Player Win Averages for 1957-2006
Inspired by the book "Player Win Averages" (1970) by Harlan & Eldon Mills
[ Jeff's Sports
Ratings |
USA Today - Jeff Sagarin computer ratings ]
Email:
Jeff Sagarin
All Contents Copyright © 2007 Jeff Sagarintm. All Rights
Reserved.
Directory of 1957-2006 Seasons below
My computer program implementing the Mills approach needs
digitized play-by-play data of the games and so I would like to
give a huge thanks to David W. Smith of Retrosheet
for his tremendous interest and generousity. Both of which were
needed and greatly appreciated by me. And so I would like to officially say:
==================================================================================
The play-by-play information used here was obtained free of
charge from and is copyrighted by Retrosheet. Interested
parties may contact Retrosheet at "www.retrosheet.org".
Retrosheet
==================================================================================
EXPLANATION
When I was a 21-year old senior(math major) at MIT in the spring of 1970 I saw
a small ad in the back of the Sporting News and soon bought a little paperback book
entitled "Player Win Averages" by brothers Harlan Mills and Eldon Mills.

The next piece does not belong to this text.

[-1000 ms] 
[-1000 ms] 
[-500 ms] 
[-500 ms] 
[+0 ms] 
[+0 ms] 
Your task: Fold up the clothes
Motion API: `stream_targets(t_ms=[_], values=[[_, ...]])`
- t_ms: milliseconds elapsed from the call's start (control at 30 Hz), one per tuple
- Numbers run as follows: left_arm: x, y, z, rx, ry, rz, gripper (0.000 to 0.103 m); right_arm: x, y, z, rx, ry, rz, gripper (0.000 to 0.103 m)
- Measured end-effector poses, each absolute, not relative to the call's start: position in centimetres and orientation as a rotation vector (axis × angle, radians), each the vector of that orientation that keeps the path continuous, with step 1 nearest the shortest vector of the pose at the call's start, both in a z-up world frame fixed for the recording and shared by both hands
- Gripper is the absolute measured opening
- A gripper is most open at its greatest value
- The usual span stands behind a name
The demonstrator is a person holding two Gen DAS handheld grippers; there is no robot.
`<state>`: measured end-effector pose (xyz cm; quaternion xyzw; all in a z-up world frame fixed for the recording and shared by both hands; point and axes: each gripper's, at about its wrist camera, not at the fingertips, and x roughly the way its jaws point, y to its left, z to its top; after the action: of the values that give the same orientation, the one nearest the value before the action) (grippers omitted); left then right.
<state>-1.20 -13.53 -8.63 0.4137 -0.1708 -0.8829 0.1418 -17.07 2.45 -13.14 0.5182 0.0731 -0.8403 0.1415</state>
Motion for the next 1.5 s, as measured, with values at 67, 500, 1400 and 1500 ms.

I instantly could see that they had gotten to the very heart of the
matter as to rating batters and pitchers. And so it's always been in me since
then to implement the concepts. I wrote my first version of baseball simulation
on the computer in the spring of 1980. And of course have fiddled with it
over the years to make it better. The other two books which have inspired me
in this vein were Earnshaw Cook's two books: "Percentage Baseball"(1964)
and "Percentage Baseball and the Computer"(1971) And finally,
the empirical research into probabilties of winning from different situations by
the Royal Canadian Air Force officers George Lindsey and his father Charles Lindsey
in the 1950s and early 1960s.
The Mills' concept is brilliant and elegantly simple: at each state in baseball game,
each team has a certain probability of winning. And then a play occurs and there is a new
state and associated probability of winning for each team. By comparing the BEFORE and AFTER
probabilities and assigning the credit for the CHANGE to the batters and pitchers, and doing
this process for a whole season one can determine by how much each batter and pitcher has helped
his team win(and lose!) baseball games.
For example, in 1951, in the third and final game of the National League Playoffs between the
Brooklyn Dodgers and New York Giants, it was the bottom of the 9th and the Giants were trailing 4-2,
with men on 2nd and third, and one out.
Thus as Bobby Thomson stepped into the batters box, the chances were:
(based on 1951 Major League Composite Play - to determine these probabilities, one must use the
technique of computer simulation to have the computer play literally hundreds of millions of innings
for all possible situations, using the major league statistics for the given year.)
And then to rate the players, one needs to connect those situation probabilities
with a digitized play-by-play of all the games of a given season.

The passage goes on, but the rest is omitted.